CakePHP建议迭代一个巨大的表并生成一个站点地图?

I'm trying to create an XML sitemap using CakePHP, from a table which has more than 50,000 records at the moment, each record equivalent to a URI in the sitemap. Now the problem I'm facing is CakePHP is running me out of memory while generating it, for two reasons:

  1. A find('all') is building a huge associative array of the entire set of 50,000 URIs.
  2. Since I don't want to output HTML from the controller itself, I'm transferring the associative array containing URI, priority, change frequency etc., to the view with a $this->set() call -- which again is huge, containing 50,000 indices.

Is it possible at all, to do this while following MVC and CakePHP guidelines?

Are you sure you have to run out of memory on 50.000 records? Even if a row is 1K in size (pretty huge), you would have to deal with ~ 50 MB of data? My P1 had enough RAM to handle that. Set memory_limit in php.ini higher than the default. (Consider also tweaking max_execution_time.)

On the other hand, if you consider the data set as too huge and processing it as too resource intensive, you should not serve that page dynamically, it is the perfect DDoS bait. (At least I would cache it heavily.) You could schedule a cron job to re-generate the page every X hours by a server side script free from the MVC penalty of serving all data at once to the view, it could work on the rows sequentially.

Have you tried unBindModel (if you have relations)...

Whenever I have to do huge queries in cakephp I just use the "regular" mysql-functions like mysql_query, mysql_fetch_assoc etc. Much faster, and no lack of memory...

I had a similar problem this week, and stumbled across the Containable Behavior. This allows you to cut down any relationship related queries (if you have any).

The best solution would be to programmatically use LIMIT and OFFSET, and loop through the recordset small chunks at a time.
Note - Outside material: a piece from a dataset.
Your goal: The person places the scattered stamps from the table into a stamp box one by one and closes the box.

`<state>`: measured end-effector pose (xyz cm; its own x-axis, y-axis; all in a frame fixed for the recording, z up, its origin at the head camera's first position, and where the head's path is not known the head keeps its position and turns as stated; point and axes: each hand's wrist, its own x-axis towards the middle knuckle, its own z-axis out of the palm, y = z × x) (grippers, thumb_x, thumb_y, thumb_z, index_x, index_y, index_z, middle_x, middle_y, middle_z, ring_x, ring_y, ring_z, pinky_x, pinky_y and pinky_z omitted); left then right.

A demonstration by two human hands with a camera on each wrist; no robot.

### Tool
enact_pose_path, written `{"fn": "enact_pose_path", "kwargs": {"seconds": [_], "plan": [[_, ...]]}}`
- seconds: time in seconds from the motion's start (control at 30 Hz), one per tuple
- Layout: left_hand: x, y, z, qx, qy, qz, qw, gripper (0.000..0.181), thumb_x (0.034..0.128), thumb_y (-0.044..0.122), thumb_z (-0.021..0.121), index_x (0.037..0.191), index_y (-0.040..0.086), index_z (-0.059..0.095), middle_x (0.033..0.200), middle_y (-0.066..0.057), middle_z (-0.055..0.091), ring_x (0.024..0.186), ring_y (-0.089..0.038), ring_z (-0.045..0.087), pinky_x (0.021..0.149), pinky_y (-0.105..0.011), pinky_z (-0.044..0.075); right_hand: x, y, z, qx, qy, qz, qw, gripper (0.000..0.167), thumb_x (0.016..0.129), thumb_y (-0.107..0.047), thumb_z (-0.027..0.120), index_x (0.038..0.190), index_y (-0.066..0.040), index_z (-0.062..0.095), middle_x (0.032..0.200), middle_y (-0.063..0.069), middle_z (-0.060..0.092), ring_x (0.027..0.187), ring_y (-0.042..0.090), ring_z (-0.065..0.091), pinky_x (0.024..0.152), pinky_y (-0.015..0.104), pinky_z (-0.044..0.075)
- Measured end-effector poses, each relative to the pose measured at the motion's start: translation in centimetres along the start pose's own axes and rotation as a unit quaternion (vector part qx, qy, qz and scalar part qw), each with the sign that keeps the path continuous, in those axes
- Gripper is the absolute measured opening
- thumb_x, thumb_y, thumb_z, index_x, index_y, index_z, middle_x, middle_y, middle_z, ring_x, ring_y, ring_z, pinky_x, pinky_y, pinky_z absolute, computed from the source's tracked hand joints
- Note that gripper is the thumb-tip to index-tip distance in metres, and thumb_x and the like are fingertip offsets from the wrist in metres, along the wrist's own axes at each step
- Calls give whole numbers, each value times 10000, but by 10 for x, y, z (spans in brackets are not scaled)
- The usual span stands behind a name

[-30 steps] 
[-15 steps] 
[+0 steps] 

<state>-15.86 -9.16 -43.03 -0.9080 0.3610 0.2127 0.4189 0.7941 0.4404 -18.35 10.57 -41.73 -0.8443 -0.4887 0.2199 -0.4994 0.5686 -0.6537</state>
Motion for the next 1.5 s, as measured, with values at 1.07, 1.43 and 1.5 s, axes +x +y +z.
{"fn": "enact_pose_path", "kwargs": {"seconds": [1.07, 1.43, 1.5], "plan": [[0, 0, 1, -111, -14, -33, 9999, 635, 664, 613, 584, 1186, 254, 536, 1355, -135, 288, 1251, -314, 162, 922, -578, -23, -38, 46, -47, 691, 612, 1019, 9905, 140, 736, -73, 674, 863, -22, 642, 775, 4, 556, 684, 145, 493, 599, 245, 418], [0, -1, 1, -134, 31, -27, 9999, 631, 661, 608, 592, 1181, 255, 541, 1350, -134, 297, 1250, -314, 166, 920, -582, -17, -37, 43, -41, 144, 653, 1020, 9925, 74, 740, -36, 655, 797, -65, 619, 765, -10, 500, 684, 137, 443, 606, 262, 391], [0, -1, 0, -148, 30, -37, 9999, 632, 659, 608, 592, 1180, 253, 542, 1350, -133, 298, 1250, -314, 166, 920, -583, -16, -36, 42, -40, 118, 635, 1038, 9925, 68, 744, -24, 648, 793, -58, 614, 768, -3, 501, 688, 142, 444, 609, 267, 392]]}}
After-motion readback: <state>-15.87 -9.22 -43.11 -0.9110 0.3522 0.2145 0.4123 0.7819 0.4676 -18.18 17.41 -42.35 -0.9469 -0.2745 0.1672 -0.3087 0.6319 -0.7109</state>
This saves you from stuffing 50K records into memory at once.

find('all') is way too greedy, you'll have to be more specific if you don't want to run out of memory.

As stated above, use the Containable behavior. If you only need results from your table, (without associated tables) and for only a couple of fields, a more explicit query like this should be better :

$results = $this->YourModel->find('all', array(
    'contain' => false,
    'fields' => array('YourModel.name', 'YourModel.url')
);

You should also consider adding an html cache mechanism (cakePHP has a builtin or using the one suggested by Matt Curry).

Of course it will be a cached version, and won't be perfectly up to date to your list. If you want more control you can always save the result in cake cache (using Cache::write), using the afterSave/afterDelete callbacks of your model to update the cached value and recreate the cached xml file from here.

I know this question is old, but for really huge queries there is still no good solution i think.

To iterate through a huge resultset you can use DboSource methods.

First get the DBO

$dbo = $this->Model->getDataSource();

Build the query

$sql = $dbo->buildStatement($options);

Then execute the statement and iterate through the results

if ($dbo->execute($sql))
{
    while ($dbo->hasResult() && $row = $dbo->fetchResult()) {
        // $row is an array with same structure like find('first')
    }
}

Use https://github.com/jamiemill/cakephp_find_batch or implement this logic by yourself.